Files containing billing reports can be found in the input files, in the directory:
…\inputData\input\BillingReports
Each file contains the results from a billing run – and in each billing run, only a small portion of the overall set of accounts is billed.
You will read in a copy of these files on the PhixFlow server, and use the data to build a view of all billing activity across all accounts:
- All a File Collector with Name Billing Reports
- The rest of the configuration of the File Collector is similar to the File Collector you created in exercise 7 – create a sequence number to read in the files
- From the File Collector, create a Stream with Name Billing Reports
- Add a Merge Stream with Name Billed Totals
- Complete configuration of Billed Totals:
- Add a pipe from Billing Reports into Billed Totals, with Name in
- Drag all Attributes from Billing Reports into Billed Totals
- Add a pipe from the Stream into itself
- Edit details for the loop pipe:
- Set the Name to prev
- Set Data to Read to All
This means that all previous Stream Sets will be brought back by this pipe, not just the most recent Stream Set
- Add the grouping key AccountNum
- Make the Stream Self-Updating:
- On the Details tab of the Stream configuration form, tick the flag Track Superceded Date
- In the Using Pipe field that appears, select the pipe prev
- Complete configuration of the loop pipe:
- Add the Filter:
Superceded On is null
This will bring back only the "active" record for each account, that is, only the record for each account which has not been superceded
- In the pipe in:
- In the Details tab, tick the flag Mandatory
- Add the grouping key AccountNum
- In the stream Billed Totals:
- Set the expression on the Attribute AccountNum to _key[1]
- Edit the attribute BillDate – update the name to LatestBillDate
- Edit the attribute BillAmt – update the name to LatestBillAmt
- Add an attribute TotalBillAmt, and set the expression to: prev.LatestBillAmt + in.BillAmt
- In the pipe in:
This expression will add the value from the previous "active" record for the current key value to the new value being read in for this key value
PhixFlow will then mark the previous "active" record as superceded (by setting the Superceded Date to the current date and time)
Since the new record for this key value has a blank Superceded Date, this becomes the new "active" record for this key value
- Save your changes.
Run Analysis on Billed Totals six times.
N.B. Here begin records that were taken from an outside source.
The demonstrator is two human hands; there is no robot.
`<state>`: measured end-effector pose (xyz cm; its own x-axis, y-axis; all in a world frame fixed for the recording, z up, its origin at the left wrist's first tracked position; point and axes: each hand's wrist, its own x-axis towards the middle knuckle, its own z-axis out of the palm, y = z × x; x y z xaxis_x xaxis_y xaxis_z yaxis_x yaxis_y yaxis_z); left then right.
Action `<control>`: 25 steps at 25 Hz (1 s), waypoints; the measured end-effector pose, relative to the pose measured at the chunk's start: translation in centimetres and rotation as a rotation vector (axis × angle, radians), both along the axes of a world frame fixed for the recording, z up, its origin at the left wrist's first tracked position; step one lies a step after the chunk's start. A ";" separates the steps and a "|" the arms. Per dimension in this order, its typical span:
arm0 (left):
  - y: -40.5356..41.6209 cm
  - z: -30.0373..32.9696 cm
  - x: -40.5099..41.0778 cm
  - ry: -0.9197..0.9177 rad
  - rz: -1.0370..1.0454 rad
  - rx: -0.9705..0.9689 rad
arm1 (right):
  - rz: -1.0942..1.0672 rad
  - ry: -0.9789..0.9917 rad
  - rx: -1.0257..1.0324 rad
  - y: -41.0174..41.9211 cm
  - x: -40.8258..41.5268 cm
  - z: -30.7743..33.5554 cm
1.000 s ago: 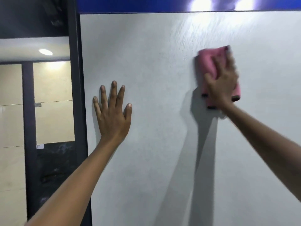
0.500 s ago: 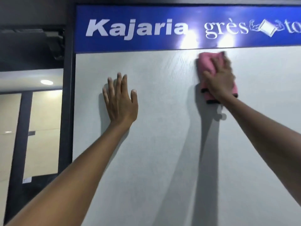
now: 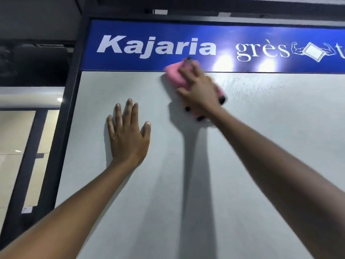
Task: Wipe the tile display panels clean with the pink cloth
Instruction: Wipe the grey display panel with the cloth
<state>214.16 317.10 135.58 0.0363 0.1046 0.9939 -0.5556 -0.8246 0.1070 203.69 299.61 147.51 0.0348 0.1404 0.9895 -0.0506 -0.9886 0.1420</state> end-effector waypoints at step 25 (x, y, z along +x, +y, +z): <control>-10.0 -15.1 -6.8 -0.015 -0.175 0.310 | 0.005 -0.156 0.198 -20.0 -9.2 -16.5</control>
<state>207.36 307.14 120.45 0.0119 -0.2087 0.9779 -0.6912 -0.7084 -0.1428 194.53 279.56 131.00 -0.1206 -0.0570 0.9911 -0.0516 -0.9966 -0.0636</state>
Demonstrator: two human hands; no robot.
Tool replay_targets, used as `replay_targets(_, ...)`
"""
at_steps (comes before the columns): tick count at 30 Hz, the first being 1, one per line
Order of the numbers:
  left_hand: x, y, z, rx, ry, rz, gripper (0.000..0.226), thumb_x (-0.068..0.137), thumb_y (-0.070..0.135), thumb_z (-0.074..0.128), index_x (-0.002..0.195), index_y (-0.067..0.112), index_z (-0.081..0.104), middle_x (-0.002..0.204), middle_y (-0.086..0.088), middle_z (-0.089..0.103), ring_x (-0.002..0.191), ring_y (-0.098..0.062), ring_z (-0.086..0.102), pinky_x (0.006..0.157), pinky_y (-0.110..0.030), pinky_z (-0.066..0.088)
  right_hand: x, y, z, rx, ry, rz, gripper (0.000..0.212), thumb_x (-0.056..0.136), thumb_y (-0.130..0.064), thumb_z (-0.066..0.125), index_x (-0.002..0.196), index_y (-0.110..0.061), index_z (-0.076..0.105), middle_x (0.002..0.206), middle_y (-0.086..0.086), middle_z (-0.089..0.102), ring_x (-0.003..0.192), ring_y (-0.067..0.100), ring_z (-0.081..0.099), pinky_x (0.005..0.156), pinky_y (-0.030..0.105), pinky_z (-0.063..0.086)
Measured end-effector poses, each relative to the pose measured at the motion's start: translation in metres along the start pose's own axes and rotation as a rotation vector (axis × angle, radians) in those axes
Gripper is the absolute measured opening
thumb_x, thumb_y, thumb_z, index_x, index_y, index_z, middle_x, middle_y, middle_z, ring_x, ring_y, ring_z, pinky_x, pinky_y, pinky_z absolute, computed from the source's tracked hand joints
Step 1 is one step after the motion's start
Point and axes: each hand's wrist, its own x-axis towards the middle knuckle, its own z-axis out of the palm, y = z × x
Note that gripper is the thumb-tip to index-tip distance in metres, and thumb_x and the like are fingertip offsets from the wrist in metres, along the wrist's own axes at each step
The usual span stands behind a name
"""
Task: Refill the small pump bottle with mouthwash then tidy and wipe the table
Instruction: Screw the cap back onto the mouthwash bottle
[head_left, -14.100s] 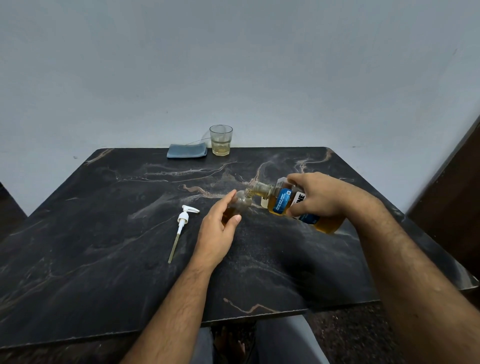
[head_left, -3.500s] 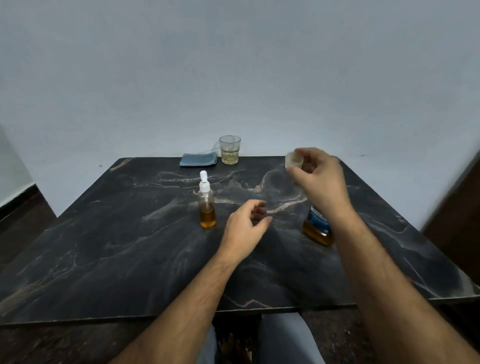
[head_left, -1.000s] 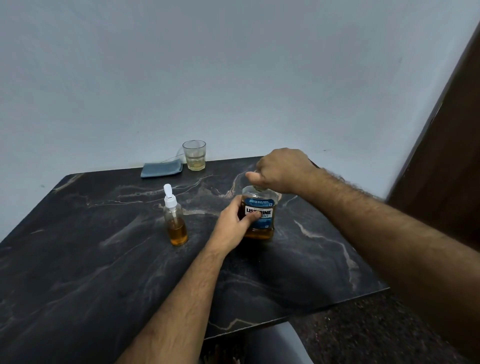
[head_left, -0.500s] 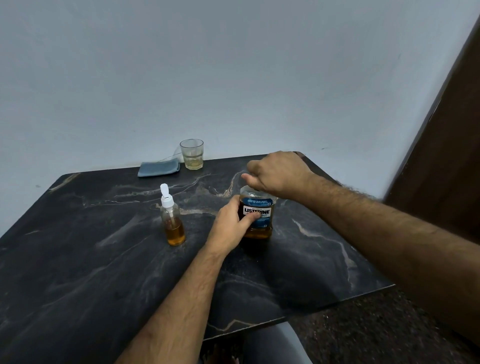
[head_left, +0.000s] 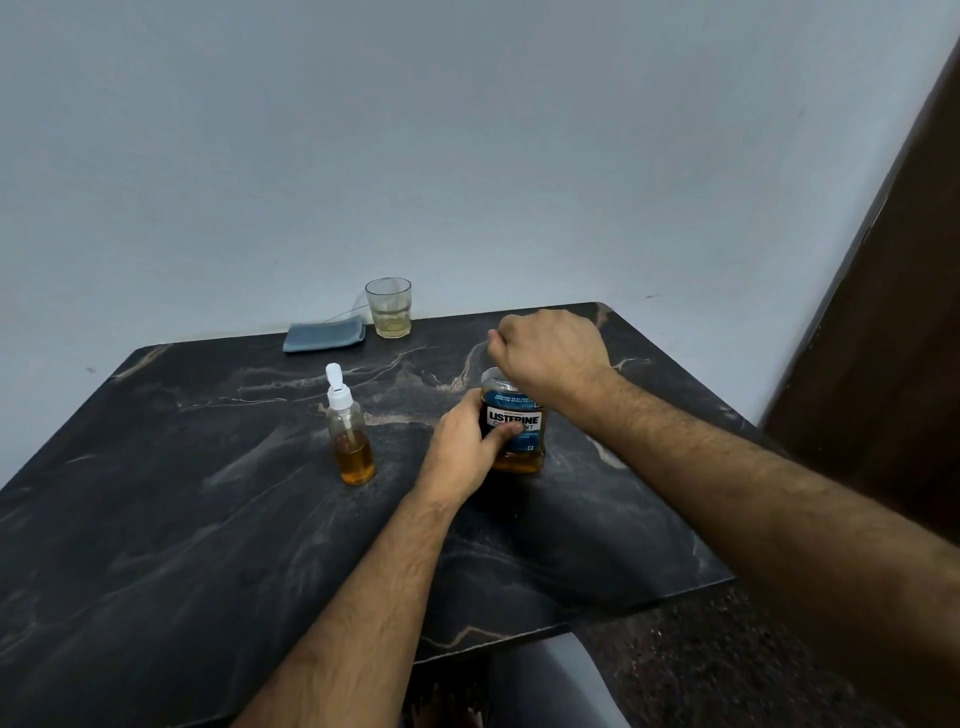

Review the data in the Stream Sets generated – you will see that in each Stream Set, there are records only for the account numbers which appear in the latest data set read in from the new billing report file. That is, there are results only for those account numbers where there is an update to record.
You will now add a Stream to generate an overview of the billing activity across all accounts:
- Create a new Stream from Billed Totals, with Name Billing Latest
- In the pipe:
- Set Data to Read to All
- Add a filter: Superceded On is null
- Also in the Details tab, tick the flag Static
Setting the pipe to Static is not needed to read from a Self-Updating Stream, but it is convenient to use it here because it means that you can generate the report of all billing activity without having to go back and re-run the previous Streams.
- Save your changes.
Run Analysis on Billing Latest. Look at the Stream Set generated. You will see that you have a single record for each account – the "active" record for each account, from Billed Totals, with the latest details for that account.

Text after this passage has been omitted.